If there’s space, you can hang a third board another 6-12 feet away and run another line around that one and the middle one. The second photo above shows a middle board with clotheslines running in both directions. It’s also possible to extend one loop of clothesline perpendicular to the board and another at an angle (45 degrees or less) so that your clotheslines form a V.
Daniel made these when we moved into our house 10 years ago. They have needed no maintenance except for tightening the screws once when we noticed that the boards had begun to wobble. The apartment building where we previously lived had clothesline hangers like these already installed–they appeared to be many decades old but were holding up just fine.
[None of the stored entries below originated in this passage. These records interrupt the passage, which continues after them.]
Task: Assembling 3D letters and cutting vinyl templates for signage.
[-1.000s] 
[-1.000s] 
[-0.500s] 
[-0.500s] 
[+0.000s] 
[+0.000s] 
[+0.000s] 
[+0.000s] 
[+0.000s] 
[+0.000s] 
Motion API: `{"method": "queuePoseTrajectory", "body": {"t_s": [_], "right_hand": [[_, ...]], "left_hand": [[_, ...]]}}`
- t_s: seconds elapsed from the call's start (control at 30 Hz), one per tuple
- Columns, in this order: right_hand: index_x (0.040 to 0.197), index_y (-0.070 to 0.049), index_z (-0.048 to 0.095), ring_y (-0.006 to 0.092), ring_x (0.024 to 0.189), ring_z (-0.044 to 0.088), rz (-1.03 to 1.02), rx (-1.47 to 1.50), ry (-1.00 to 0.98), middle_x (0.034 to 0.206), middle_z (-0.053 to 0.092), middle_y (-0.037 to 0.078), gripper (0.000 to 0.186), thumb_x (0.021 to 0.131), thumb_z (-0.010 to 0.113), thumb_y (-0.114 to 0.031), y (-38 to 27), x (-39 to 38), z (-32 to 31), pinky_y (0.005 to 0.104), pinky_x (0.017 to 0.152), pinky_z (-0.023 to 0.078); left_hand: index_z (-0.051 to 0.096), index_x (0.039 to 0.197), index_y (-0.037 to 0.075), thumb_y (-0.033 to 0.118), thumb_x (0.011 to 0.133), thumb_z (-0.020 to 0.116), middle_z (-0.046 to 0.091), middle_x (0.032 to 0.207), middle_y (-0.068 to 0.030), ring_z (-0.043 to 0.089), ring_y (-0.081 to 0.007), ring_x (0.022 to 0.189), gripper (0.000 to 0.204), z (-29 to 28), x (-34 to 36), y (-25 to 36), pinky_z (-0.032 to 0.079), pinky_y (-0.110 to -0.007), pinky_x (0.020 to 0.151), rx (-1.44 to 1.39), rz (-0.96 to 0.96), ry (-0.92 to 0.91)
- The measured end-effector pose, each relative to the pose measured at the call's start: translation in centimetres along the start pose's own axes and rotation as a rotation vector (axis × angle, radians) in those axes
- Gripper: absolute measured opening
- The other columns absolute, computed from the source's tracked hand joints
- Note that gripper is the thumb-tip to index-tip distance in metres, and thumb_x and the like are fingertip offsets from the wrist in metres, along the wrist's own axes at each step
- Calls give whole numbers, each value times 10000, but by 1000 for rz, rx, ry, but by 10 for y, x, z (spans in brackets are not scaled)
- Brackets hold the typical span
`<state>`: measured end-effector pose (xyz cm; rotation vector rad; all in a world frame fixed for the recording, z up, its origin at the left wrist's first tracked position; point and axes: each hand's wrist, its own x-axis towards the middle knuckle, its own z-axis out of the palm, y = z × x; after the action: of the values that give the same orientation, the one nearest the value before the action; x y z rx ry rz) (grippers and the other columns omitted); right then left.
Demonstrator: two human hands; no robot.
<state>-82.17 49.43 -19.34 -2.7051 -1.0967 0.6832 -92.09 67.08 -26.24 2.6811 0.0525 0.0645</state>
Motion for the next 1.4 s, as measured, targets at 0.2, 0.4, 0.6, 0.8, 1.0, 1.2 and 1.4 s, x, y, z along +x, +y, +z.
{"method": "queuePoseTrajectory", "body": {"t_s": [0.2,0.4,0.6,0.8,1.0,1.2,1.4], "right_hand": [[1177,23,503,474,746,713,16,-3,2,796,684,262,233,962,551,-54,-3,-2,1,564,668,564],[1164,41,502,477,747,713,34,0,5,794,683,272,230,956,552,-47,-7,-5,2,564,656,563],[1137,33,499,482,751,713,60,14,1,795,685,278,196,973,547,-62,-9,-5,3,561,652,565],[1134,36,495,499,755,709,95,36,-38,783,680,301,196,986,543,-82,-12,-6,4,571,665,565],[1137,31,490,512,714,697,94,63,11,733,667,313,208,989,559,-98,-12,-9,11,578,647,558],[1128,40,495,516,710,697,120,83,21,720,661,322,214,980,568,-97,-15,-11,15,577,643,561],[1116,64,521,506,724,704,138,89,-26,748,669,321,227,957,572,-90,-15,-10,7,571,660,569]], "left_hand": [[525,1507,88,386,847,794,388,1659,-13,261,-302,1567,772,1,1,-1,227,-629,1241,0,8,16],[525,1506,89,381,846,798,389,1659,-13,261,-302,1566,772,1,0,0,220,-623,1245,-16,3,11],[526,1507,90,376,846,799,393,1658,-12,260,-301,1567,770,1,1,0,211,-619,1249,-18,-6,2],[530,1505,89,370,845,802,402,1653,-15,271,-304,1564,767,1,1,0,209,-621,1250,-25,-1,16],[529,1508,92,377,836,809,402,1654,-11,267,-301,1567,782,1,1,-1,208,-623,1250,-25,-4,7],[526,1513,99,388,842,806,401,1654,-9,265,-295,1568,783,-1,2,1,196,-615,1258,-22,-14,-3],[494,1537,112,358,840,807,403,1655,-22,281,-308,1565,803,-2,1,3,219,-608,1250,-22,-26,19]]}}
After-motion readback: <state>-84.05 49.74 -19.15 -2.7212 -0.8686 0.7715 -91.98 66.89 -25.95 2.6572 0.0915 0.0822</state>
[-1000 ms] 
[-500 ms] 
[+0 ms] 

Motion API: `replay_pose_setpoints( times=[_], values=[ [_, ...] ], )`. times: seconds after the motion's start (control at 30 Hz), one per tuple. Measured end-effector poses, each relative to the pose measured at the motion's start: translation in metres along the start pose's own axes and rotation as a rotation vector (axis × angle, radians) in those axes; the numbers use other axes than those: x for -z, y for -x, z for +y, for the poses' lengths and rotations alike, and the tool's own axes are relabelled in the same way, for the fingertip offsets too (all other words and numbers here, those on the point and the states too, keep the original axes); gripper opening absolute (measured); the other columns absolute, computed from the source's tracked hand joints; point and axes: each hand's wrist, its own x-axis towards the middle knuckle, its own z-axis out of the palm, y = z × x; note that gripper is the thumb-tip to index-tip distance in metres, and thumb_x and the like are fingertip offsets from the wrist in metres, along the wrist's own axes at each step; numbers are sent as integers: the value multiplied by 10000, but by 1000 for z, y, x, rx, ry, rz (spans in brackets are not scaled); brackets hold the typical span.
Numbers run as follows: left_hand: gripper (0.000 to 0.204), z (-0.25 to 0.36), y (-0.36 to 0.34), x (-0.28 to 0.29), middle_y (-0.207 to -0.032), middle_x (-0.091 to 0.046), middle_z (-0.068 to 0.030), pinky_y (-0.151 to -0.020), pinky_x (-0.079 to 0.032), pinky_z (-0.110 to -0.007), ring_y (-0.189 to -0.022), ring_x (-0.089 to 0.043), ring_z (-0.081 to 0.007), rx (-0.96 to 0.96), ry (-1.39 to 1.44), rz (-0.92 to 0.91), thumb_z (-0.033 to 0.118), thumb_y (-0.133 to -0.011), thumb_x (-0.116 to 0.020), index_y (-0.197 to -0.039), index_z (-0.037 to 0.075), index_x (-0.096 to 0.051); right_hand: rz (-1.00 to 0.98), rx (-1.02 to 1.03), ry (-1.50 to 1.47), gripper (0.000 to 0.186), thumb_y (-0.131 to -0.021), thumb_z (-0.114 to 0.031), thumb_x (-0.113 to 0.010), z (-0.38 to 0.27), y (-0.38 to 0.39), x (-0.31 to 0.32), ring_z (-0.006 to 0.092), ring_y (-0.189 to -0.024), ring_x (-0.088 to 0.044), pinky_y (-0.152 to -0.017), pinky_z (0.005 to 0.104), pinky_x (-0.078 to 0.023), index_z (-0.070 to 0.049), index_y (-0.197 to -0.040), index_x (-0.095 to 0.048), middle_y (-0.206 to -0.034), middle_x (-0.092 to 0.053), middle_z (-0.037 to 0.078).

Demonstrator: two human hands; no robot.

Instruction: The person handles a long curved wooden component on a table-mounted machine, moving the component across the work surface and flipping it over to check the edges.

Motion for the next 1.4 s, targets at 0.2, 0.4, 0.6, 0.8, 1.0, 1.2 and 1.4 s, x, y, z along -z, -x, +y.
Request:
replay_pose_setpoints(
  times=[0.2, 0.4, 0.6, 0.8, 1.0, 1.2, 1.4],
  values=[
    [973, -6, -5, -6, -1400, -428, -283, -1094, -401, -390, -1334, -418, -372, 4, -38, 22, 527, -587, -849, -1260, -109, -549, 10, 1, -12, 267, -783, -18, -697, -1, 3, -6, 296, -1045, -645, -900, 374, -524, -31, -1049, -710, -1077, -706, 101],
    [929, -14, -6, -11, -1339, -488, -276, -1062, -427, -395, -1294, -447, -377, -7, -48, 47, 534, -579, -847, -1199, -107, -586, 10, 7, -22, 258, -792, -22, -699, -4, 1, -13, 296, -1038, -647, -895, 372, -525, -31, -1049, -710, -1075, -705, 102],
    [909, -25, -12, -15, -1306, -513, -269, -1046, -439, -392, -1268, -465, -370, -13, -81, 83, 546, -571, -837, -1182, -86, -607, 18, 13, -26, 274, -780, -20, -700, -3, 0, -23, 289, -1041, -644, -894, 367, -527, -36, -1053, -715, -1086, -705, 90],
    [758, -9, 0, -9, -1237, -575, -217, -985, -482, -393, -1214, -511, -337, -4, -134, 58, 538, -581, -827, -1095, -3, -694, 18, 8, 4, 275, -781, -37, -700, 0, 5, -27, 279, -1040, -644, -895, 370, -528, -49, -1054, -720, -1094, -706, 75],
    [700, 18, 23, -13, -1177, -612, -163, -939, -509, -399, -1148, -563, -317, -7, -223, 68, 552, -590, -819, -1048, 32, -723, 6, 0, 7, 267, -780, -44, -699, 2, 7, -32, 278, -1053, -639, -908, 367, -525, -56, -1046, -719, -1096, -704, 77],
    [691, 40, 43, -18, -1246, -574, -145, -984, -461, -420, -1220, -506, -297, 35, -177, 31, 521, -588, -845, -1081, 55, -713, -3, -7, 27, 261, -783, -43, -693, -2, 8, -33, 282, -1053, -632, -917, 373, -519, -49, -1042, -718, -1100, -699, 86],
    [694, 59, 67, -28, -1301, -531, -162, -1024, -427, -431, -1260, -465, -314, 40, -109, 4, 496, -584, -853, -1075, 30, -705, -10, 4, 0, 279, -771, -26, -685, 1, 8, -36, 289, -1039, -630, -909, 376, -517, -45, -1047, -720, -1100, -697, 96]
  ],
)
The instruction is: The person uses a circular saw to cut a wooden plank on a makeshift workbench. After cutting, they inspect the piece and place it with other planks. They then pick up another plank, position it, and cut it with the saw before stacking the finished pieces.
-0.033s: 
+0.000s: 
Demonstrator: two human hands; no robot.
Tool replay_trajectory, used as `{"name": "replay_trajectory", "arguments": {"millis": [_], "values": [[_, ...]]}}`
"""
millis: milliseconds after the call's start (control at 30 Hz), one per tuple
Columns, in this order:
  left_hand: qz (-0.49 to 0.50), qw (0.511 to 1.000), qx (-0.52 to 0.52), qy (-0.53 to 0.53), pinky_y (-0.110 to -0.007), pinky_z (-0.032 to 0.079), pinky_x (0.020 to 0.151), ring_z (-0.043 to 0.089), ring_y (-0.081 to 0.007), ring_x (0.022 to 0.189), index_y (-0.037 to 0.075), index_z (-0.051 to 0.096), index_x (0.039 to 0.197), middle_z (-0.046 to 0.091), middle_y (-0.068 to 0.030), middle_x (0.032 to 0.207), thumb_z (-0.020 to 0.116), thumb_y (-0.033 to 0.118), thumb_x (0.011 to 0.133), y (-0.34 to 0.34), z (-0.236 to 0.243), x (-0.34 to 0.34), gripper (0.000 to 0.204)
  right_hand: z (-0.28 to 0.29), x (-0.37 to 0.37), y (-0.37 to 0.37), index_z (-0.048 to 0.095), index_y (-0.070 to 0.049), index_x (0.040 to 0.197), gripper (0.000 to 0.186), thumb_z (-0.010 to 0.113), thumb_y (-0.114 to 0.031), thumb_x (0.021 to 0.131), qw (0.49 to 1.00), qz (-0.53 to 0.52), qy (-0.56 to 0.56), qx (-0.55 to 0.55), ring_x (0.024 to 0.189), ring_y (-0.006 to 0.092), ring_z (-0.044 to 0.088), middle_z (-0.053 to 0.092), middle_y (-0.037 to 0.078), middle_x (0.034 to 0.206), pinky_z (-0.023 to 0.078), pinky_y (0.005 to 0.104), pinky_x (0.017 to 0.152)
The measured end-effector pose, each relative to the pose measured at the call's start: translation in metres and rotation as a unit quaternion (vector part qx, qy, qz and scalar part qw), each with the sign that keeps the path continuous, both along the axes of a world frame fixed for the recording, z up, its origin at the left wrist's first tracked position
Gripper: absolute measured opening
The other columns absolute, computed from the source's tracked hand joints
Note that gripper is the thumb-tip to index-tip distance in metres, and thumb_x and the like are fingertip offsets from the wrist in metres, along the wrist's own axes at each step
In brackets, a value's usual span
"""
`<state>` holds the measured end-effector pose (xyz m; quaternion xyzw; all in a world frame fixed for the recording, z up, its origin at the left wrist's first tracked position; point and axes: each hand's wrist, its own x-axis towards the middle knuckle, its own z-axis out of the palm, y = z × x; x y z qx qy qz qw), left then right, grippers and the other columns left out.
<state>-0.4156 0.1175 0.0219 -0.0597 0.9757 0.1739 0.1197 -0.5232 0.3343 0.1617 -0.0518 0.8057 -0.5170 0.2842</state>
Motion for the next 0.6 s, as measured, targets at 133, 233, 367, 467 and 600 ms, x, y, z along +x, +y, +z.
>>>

We have 5 hangers holding clotheslines in a V, for a total of 8 sections of line, each about 10 feet long. This is enough hanging space for 2 huge loads of laundry, or 3 loads if many of the items can go on hangers.
These clothesline hangers work for me! Visit Frugal Days, Sustainable Ways for more ideas for saving money and resources. Visit Your Green Resource and Small Footprint Friday for more Earth-friendly ideas.
Please let me know if the photos need improvement–and tell me what’s unclear about them, what you can’t figure out from seeing them–I could try again!
(I apologize to my subscribers who received notification of an untitled post and, if you viewed it while it was still up, found that it contained only these photos with no explanation. I loaded the photos via the WordPress app for iPad, and then my only choices were “publish” or “cancel” and it was time to walk my kid to school, so I was out of time to figure out how to save the post as a draft! Sorry for the confusion.)